> EXERCISE GOAL: The expected answer is the set of lines in the data below between the line holding "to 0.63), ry" and the line holding "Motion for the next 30", inclusive, written out exactly.

═════ EXCERPTED RECORDS ═════

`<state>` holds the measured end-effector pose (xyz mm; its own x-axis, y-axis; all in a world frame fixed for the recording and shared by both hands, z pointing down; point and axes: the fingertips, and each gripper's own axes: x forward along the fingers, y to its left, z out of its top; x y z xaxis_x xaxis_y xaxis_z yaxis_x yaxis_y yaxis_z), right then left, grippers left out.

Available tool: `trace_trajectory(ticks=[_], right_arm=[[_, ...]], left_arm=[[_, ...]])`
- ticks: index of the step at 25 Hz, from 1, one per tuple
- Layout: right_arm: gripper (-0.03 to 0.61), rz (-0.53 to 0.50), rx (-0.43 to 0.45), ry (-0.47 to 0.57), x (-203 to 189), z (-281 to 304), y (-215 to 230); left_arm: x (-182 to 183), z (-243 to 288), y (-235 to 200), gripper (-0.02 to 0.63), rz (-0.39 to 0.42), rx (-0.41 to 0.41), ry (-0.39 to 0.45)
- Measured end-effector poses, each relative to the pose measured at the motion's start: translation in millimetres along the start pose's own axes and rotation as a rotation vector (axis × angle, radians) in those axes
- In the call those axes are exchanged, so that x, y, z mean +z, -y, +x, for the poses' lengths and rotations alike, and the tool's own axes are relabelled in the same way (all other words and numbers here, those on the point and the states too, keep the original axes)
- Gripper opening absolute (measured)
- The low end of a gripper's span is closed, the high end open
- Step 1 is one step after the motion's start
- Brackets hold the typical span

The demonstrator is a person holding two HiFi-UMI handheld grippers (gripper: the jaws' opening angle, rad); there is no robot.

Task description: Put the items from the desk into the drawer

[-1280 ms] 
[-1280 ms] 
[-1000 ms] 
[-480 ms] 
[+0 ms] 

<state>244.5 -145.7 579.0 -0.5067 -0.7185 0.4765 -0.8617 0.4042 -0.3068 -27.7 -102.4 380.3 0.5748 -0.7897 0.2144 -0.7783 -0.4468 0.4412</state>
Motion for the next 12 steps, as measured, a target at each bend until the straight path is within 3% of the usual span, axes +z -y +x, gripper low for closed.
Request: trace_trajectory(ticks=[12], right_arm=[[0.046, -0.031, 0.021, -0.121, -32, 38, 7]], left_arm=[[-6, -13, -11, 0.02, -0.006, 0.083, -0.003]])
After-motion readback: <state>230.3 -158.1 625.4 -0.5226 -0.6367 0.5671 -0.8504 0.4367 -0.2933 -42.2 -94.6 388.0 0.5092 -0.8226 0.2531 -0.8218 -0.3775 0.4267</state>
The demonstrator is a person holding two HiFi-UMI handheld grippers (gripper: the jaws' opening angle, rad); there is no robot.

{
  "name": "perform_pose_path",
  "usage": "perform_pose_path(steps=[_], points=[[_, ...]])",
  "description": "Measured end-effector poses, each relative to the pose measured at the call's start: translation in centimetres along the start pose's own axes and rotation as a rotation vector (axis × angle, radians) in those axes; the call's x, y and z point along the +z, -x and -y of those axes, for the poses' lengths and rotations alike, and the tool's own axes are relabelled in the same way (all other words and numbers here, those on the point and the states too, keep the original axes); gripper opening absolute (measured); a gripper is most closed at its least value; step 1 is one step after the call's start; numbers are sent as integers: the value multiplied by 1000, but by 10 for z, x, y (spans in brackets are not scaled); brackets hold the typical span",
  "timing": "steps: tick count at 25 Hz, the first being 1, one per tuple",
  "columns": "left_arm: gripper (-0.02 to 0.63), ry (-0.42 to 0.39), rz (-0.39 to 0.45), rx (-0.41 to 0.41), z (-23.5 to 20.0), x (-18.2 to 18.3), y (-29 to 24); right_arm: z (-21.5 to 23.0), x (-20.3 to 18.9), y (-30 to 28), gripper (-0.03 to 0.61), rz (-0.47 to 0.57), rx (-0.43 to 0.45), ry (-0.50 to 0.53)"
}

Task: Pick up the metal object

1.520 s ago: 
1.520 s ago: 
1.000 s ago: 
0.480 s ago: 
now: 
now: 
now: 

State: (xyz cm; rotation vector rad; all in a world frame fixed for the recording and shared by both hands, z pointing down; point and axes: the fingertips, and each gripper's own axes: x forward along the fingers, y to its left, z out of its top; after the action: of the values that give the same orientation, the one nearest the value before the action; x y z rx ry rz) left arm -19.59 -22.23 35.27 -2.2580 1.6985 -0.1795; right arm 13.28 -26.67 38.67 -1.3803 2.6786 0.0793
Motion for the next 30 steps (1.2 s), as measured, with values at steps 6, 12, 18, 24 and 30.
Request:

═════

> ANSWER BELOW:
  "columns": "left_arm: gripper (-0.02 to 0.63), ry (-0.42 to 0.39), rz (-0.39 to 0.45), rx (-0.41 to 0.41), z (-23.5 to 20.0), x (-18.2 to 18.3), y (-29 to 24); right_arm: z (-21.5 to 23.0), x (-20.3 to 18.9), y (-30 to 28), gripper (-0.03 to 0.61), rz (-0.47 to 0.57), rx (-0.43 to 0.45), ry (-0.50 to 0.53)"
}

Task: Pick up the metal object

1.520 s ago: 
1.520 s ago: 
1.000 s ago: 
0.480 s ago: 
now: 
now: 
now: 

State: (xyz cm; rotation vector rad; all in a world frame fixed for the recording and shared by both hands, z pointing down; point and axes: the fingertips, and each gripper's own axes: x forward along the fingers, y to its left, z out of its top; after the action: of the values that give the same orientation, the one nearest the value before the action; x y z rx ry rz) left arm -19.59 -22.23 35.27 -2.2580 1.6985 -0.1795; right arm 13.28 -26.67 38.67 -1.3803 2.6786 0.0793
Motion for the next 30 steps (1.2 s), as measured, with values at steps 6, 12, 18, 24 and 30.

Nothing further is needed to complete the exercise.